The listing below has to be output exactly as given, less its pictures.

Dataset extract ->
* * * * * * * * *

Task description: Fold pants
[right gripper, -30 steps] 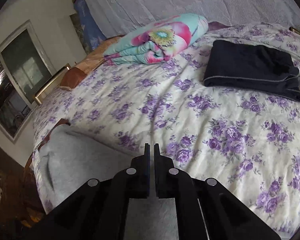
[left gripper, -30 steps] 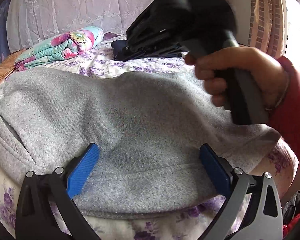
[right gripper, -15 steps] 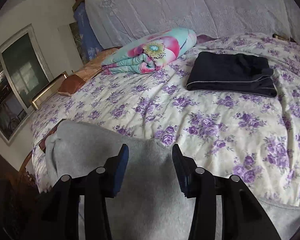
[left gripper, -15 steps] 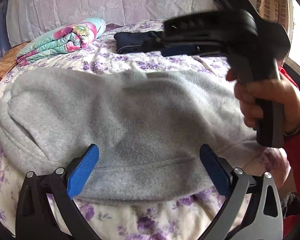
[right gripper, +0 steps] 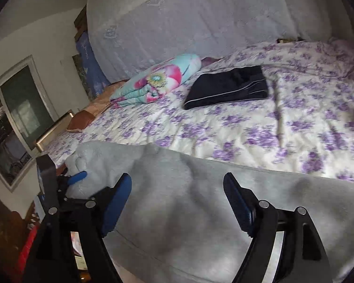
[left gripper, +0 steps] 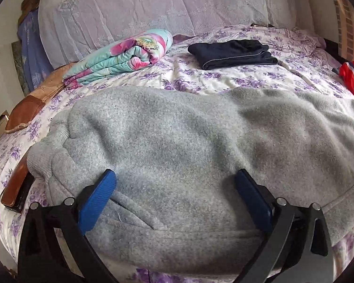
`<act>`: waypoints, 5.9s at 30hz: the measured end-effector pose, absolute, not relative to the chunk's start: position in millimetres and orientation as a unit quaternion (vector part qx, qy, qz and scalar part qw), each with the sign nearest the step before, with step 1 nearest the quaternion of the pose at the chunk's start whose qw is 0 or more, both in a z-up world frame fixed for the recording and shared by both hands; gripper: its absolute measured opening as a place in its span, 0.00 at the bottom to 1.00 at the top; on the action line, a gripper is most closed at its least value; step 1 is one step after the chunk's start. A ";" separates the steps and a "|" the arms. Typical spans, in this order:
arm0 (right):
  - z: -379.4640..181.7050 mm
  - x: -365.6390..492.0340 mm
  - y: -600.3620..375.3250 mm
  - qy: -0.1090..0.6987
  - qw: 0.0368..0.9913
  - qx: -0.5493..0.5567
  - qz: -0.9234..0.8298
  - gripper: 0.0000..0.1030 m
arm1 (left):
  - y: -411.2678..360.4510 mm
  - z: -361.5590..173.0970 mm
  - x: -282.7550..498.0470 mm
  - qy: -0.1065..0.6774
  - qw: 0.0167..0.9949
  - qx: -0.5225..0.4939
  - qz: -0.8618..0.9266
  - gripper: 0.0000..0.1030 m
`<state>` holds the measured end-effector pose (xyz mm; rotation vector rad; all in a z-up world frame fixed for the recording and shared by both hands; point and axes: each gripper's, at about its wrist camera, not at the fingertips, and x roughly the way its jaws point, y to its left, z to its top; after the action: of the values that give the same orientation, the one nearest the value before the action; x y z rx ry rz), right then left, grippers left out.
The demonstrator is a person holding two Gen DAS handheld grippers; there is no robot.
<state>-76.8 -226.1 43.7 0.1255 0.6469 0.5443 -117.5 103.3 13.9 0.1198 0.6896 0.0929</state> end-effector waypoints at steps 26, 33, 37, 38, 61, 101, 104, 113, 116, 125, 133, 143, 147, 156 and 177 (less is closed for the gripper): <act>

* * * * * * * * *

Response to the exercise ->
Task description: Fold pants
[right gripper, -30 steps] 
[left gripper, -30 steps] 
[right gripper, -15 steps] 
[left gripper, -15 steps] 
[right gripper, +0 steps] 
[left gripper, +0 steps] 
`<act>`: waypoints, 5.9s at 30hz: the measured end-effector pose, absolute, not relative to the chunk's start: position in millimetres and orientation as a unit quaternion (vector part qx, qy, qz and scalar part qw), each with the sign nearest the step before, with step 1 nearest the quaternion of the pose at the chunk's start whose qw is 0 or more, both in a z-up world frame fixed for the recording and shared by both hands; gripper: its absolute measured opening as a place in its span, 0.00 at the bottom to 1.00 at the top; on the action line, a gripper is most closed at its least value; step 1 is one step after the chunk's start. A ";" separates the steps and a "|" the arms. Typical spans, in this order:
arm0 (right):
  - z: -379.4640..181.7050 mm
  - x: -365.6390..492.0340 mm
  - y: -600.3620..375.3250 mm
  - qy: -0.1090..0.6987
  - qw: 0.0368..0.9913
  - qx: -0.5493..0.5567
  - qz: -0.9234..0.8298
  - gripper: 0.0000..0.1030 m
arm1 (left):
  - y: -411.2678..360.4510 mm
  - z: -361.5590..173.0970 mm
  - x: -282.7550..498.0470 mm
  - qy: -0.1065..0.6774
  - qw: 0.0167..0.9949
  - qx: -0.5225..0.4939
  - qz: -0.8618..0.9266
  - gripper: 0.0000..0.1030 m
`<state>` holds the measured end-effector pose (xyz mm; rotation vector rad; all in a z-up world frame fixed for the recording and shared by both hands; point and axes: each gripper's, at about its wrist camera, not at the fingertips, and x roughly the way its jaws point, y to its left, z to its top; after the action: of the values that give the same orientation, the one nearest the value before the action; x y z rx ry rz), right then left, grippers left out.
The demonstrator is a person holding two Gen DAS handheld grippers; there is no robot.
<state>-76.8 -226.1 43.7 0.1255 0.6469 0.5443 -117.5 103.3 13.9 0.1198 0.6896 0.0929</state> end-effector waypoints at steps 26, 33, 37, 38, 61, 101, 104, 113, 116, 125, 133, 143, 147, 156 and 177 (less is closed for the gripper): <act>

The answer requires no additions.